Task to complete:
Output the records. Match them exactly.

******************************

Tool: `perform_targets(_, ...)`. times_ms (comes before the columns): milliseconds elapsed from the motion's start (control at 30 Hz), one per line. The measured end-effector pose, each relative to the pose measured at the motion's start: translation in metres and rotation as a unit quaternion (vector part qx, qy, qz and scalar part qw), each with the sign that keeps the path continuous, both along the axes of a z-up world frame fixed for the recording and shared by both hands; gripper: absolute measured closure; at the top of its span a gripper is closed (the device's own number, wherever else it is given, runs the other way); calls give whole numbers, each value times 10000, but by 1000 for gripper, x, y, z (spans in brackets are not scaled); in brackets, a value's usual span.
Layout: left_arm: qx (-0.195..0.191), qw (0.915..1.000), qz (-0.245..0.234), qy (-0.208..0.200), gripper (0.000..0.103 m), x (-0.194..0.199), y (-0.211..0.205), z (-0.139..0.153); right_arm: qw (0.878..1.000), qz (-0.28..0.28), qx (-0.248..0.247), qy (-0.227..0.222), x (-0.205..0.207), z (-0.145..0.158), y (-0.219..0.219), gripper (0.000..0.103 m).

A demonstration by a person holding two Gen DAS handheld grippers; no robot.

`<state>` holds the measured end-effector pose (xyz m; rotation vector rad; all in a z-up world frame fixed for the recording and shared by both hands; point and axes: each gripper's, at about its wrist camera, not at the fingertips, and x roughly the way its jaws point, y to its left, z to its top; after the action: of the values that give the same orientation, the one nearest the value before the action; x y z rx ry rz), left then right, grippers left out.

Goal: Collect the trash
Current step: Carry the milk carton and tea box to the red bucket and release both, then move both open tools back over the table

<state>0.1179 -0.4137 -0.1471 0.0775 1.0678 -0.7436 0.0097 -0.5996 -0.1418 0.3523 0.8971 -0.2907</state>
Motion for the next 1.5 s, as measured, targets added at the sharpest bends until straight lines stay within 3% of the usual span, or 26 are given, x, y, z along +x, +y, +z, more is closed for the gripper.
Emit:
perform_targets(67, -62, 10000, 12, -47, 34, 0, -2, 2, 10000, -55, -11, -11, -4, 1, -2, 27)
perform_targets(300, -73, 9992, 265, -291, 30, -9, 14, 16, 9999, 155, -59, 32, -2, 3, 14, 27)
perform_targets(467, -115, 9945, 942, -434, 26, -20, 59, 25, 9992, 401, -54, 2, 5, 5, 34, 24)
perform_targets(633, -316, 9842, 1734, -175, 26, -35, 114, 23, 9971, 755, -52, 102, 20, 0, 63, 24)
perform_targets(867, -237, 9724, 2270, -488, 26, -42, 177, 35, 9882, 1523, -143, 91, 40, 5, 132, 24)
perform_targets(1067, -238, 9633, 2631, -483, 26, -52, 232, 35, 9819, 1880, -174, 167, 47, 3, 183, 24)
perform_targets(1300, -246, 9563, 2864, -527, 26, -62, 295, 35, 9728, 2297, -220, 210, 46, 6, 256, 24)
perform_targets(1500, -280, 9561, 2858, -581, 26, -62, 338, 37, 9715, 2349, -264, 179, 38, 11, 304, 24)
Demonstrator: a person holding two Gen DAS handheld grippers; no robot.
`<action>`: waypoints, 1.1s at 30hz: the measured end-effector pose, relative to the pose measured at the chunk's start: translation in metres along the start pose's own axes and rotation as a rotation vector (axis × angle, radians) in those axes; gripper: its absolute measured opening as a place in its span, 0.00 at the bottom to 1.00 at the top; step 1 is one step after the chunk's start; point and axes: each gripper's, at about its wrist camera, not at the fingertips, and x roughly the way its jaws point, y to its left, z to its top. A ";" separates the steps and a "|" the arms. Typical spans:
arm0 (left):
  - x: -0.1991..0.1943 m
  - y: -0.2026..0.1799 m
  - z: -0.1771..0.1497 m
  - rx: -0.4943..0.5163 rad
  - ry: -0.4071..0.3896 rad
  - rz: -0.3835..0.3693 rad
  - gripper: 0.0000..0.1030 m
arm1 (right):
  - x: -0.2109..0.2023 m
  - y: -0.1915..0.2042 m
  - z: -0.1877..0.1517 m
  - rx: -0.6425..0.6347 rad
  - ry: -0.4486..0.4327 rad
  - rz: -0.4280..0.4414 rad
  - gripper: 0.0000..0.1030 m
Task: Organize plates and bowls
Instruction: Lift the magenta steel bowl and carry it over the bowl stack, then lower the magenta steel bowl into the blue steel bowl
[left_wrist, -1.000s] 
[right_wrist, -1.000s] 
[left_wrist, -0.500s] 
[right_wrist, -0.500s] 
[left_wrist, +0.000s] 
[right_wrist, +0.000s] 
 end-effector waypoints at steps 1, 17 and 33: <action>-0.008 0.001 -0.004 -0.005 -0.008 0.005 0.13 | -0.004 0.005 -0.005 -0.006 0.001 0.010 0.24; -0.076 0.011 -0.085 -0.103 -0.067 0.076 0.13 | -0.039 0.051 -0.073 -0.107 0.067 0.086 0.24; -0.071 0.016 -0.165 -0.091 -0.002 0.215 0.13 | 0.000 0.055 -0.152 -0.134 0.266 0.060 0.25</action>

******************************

Your solution:
Tool: `perform_targets(_, ...)`. times_ms (comes before the columns): milliseconds elapsed from the motion's start (control at 30 Hz), one per line. The measured end-effector pose, each relative to the pose measured at the motion's start: translation in metres and rotation as a unit quaternion (vector part qx, qy, qz and scalar part qw), each with the sign that keeps the path continuous, both along the axes of a z-up world frame fixed for the recording and shared by both hands; gripper: absolute measured closure; at the top of its span a gripper is closed (the device's own number, wherever else it is given, runs the other way); calls give whole numbers, each value times 10000, but by 1000 for gripper, x, y, z (spans in brackets are not scaled); in brackets, a value's usual span.
Layout: left_arm: qx (-0.195..0.191), qw (0.915..1.000), qz (-0.245..0.234), qy (-0.208..0.200), gripper (0.000..0.103 m), x (-0.194..0.199), y (-0.211..0.205), z (-0.139..0.153); right_arm: qw (0.878..1.000), qz (-0.28..0.28), qx (-0.248..0.247), qy (-0.227..0.222), x (-0.205..0.207), z (-0.145..0.158), y (-0.219..0.219), gripper (0.000..0.103 m).

A demonstration by a person holding two Gen DAS handheld grippers; no robot.

`<state>` holds the measured end-effector pose (xyz m; rotation vector rad; all in a z-up world frame fixed for the recording and shared by both hands; point and axes: each gripper's, at about its wrist camera, not at the fingertips, and x roughly the way its jaws point, y to its left, z to its top; after the action: of the values that give the same orientation, the one nearest the value before the action; x y z rx ry rz), left then right, grippers left out.

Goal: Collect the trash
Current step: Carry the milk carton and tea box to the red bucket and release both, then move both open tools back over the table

<state>0.1179 -0.4137 -0.1471 0.0775 1.0678 -0.7436 0.0097 -0.5996 -0.1418 0.3523 0.8971 -0.2907</state>
Motion for the next 1.5 s, as measured, targets added at the sharpest bends until straight lines stay within 3% of the usual span, or 26 are given, x, y, z along +x, +y, +z, more is closed for the gripper.
Emit:
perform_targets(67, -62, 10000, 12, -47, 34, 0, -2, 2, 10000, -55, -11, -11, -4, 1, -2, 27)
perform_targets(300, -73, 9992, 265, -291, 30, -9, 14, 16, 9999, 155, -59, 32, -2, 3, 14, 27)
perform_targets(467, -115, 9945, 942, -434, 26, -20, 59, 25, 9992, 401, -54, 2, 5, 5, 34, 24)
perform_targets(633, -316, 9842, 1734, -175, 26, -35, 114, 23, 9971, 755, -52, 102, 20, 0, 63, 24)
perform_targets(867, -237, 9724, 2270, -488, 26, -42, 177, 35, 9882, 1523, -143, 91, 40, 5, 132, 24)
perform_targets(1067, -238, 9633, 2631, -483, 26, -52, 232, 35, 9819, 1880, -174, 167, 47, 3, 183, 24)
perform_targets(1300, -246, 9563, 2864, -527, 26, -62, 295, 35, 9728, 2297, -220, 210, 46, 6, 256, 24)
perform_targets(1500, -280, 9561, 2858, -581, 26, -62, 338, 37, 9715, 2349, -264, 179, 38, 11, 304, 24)
Demonstrator: a person holding two Gen DAS handheld grippers; no robot.
`<action>`: waypoints, 1.1s at 30hz: the measured end-effector pose, relative to the pose measured at the chunk's start: translation in metres along the start pose's own axes and rotation as a rotation vector (axis × angle, radians) in those axes; gripper: its absolute measured opening as a place in its span, 0.00 at the bottom to 1.00 at the top; step 1 is one step after the chunk's start; point and axes: each gripper's, at about its wrist camera, not at the fingertips, and x roughly the way its jaws point, y to its left, z to its top. A ";" separates the steps and a "|" the arms. Typical spans:
arm0 (left):
  - x: -0.1991..0.1943 m
  - y: -0.2026..0.1799 m
  - z: -0.1771..0.1497 m
  - rx: -0.4943..0.5163 rad
  - ry: -0.4071..0.3896 rad
  - rz: -0.3835..0.3693 rad
  - gripper: 0.0000..0.1030 m
arm1 (right):
  - x: -0.2109..0.2023 m
  - y: -0.1915..0.2042 m
  - z: -0.1877..0.1517 m
  - rx: -0.6425..0.6347 rad
  - ry: -0.4486..0.4327 rad
  - rz: -0.4280..0.4414 rad
  - gripper: 0.0000..0.1030 m
Task: Organize plates and bowls
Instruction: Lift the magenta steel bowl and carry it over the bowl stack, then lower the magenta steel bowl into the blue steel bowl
[left_wrist, -1.000s] 
[right_wrist, -1.000s] 
[left_wrist, -0.500s] 
[right_wrist, -0.500s] 
[left_wrist, +0.000s] 
[right_wrist, +0.000s] 
 end-effector waypoints at steps 1, 17 and 33: <action>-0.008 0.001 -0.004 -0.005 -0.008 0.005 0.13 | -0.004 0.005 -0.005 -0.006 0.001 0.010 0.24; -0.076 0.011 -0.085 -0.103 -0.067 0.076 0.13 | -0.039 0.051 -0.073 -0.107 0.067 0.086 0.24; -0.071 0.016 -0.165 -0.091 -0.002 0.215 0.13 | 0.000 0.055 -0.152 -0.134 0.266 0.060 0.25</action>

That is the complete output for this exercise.